Inflation data from the UK and Canada as well as preliminary PMI data from the Eurozone, the UK and Japan will highlight the week ahead of us.
USD
October CPI report showed headline number at 2.6% y/y as expected, up from 2.4% y/y in September. Core has remained at 3.3% y/y. Monthly figures show headline growing at 0.2% m/m (0.2441% unrounded vs 0.1799% in September) with core at 0.3% m/m (0.2800% unrounded vs 0.3124% the previous month). Headline reading rose due to increases in energy services. Among components of core CPI used cars and trucks jumped 2.7% m/m, although they are down 3.4% y/y. Shelter again rose 0.4% m/m and printed 4.9% y/y increase. Core services ex shelter rose by 0.3% m/m after rising 0.554% m/m in September. Increase in inflation added more fuel to broad USD strength after election and EURUSD fell to new lows for the week while USDCAD crossed the 1.40 level for the first time since 2020.
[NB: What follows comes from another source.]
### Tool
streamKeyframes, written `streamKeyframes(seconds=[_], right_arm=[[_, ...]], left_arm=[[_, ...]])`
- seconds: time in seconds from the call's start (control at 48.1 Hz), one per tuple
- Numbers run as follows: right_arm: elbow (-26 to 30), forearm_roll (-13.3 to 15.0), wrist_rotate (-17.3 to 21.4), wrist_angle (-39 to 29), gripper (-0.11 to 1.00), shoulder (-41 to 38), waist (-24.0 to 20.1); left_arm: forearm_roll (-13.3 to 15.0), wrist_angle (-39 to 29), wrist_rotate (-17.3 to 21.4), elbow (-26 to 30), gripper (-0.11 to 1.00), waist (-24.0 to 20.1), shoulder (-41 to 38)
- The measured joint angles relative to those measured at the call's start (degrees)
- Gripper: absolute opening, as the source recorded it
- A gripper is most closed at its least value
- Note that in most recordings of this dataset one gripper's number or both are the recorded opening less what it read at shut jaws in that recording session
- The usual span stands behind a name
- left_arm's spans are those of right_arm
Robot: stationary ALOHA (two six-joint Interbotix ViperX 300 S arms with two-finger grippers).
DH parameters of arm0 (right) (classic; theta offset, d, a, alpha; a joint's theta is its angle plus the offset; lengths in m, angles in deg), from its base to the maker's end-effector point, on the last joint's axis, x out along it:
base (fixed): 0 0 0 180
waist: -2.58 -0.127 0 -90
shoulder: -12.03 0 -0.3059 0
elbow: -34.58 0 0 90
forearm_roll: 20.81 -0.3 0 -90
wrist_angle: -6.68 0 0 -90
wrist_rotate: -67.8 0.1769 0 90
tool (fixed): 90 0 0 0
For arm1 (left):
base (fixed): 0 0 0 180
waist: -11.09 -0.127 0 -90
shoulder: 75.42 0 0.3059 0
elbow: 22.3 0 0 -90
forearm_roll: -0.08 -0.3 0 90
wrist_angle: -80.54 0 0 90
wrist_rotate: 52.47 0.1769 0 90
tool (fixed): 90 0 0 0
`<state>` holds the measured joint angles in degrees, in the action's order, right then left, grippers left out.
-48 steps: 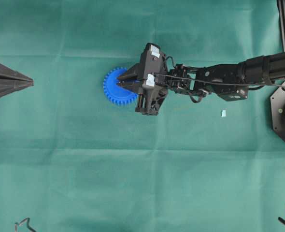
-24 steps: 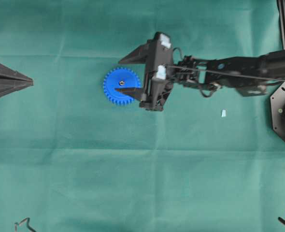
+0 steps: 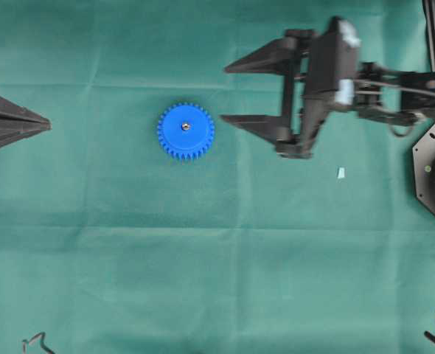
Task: Insert the shaft into the center hole of the gear.
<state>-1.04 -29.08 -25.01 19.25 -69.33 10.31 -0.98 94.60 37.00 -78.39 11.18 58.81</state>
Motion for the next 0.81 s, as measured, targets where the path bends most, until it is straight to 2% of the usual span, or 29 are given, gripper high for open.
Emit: streamKeyframes(seconds=[0.166,0.416,0.811], right_arm=[[-5.1,0.0,0.0,-0.09,0.88,8.0,0.0],[-9.4,0.18,-0.18,-0.53,0.87,16.44,0.0],[-12.92,0.26,-0.18,-0.97,0.87,19.34,0.0]], left_arm=[[-0.09,0.0,0.0,0.0,0.0,0.0,0.0],[0.0,0.0,0.0,0.0,0.0,0.0,0.0],[-0.09,0.0,0.0,0.09,0.0,0.0,0.0]])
Powell spoke during the week and sounded much more hawkish than at FOMC press conference stating that after recent batch of data there is no rush on rate cuts. It has been officially confirmed that Republicans won the House thus gaining control of both parts of Congress. This will see them implement decisions more easily as gridlock is avoided.
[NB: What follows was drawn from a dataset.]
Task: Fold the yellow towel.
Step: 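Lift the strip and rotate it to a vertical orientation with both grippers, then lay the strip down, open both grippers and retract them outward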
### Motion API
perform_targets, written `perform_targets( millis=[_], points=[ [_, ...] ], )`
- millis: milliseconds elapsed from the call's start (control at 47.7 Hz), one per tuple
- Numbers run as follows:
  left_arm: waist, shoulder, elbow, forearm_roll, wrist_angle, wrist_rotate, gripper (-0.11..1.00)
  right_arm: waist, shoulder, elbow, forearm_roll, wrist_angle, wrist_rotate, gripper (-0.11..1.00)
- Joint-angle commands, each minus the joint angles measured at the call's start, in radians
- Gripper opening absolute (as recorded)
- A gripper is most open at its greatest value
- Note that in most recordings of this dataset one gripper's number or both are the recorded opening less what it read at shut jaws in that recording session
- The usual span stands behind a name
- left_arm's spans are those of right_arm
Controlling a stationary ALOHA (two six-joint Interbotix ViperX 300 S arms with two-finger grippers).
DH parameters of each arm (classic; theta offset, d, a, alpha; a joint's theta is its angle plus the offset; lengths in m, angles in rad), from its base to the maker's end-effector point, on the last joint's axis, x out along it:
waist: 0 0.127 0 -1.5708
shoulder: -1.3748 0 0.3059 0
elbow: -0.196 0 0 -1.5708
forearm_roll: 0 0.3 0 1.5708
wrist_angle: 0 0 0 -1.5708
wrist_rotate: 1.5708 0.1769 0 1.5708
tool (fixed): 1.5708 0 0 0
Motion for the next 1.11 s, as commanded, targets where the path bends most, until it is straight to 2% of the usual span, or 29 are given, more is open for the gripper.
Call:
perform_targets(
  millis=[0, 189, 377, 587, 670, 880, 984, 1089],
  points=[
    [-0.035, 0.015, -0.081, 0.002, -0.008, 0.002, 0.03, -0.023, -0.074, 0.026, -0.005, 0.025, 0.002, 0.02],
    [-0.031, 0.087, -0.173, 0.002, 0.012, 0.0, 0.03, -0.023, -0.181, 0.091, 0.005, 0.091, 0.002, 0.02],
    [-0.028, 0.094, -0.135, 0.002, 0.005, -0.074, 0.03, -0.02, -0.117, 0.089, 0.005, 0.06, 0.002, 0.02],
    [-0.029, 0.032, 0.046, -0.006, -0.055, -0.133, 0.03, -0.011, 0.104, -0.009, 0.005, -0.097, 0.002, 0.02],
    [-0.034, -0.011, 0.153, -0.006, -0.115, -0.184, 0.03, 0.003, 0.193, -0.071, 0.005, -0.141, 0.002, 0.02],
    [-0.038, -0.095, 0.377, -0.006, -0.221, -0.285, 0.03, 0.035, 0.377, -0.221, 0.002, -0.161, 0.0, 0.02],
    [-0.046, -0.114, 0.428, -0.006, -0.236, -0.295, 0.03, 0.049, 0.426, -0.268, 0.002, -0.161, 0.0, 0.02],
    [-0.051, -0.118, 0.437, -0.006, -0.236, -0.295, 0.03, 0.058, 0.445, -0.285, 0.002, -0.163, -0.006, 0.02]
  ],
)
October retail sales printed another month of growth coming in at 0.4% m/m vs 0.3% m/m as expected. Control group, excludes volatile items and is a better measure of consumption, came in at -0.1% m/m vs 0.3% m/m as expected indicating weakness is creeping in with consumer. One positive is that there was a huge positive revision to September control group reading as it now shows a growth of 1.2% m/m vs 0.7% m/m as previously reported and equally big revision to headline number which showed a print of 0.8% m/m vs 0.4% m/m as previously reported. Electronics and appliance stores showed the biggest growth with 2.3% m/m increase followed by auto & motor vehicle dealers. On the other hand, miscellaneous store retailers were the biggest drag on the reading by declining 1.6% m/m.
The yield on a 10y Treasury started the week at 4.31%, rose to 4.49% and finished the week at around 4.43%. The yield on 2y Treasury started the week at 4.29%, reached the high of 4.37%. Spread between 2y and 10y Treasuries started the week at 5bp and finished the week at 12bp as curve steepened further. The 2y10y was inverted for over two years. FedWatchTool sees the probability of a 25bp rate cut at December meeting at around 55%, while probability of a no cut is around 45%. Bitcoin has breached $93 000 in the aggressive move up after Trump won his second term.
EUR
ECB policymaker Holzmann, one of the biggest hawks, stated that current data does not warrant against rate cut in December but warned that rate cut is not certain as they will make accurate decisions after the latest batch of data in December. When a hawk indicates a cut markets pay close attention. ECB policymaker Nagel, head of the Bundesbank and well known hawk, stated that core inflation remains quite high and warned that there are still price pressures, particularly in the services sector. European Commission sees Eurozone growth at 0.8% in 2024, 1.3% in 2025 and 1.6% in 2026. They see inflation coming below ECB’s 2% target in 2026.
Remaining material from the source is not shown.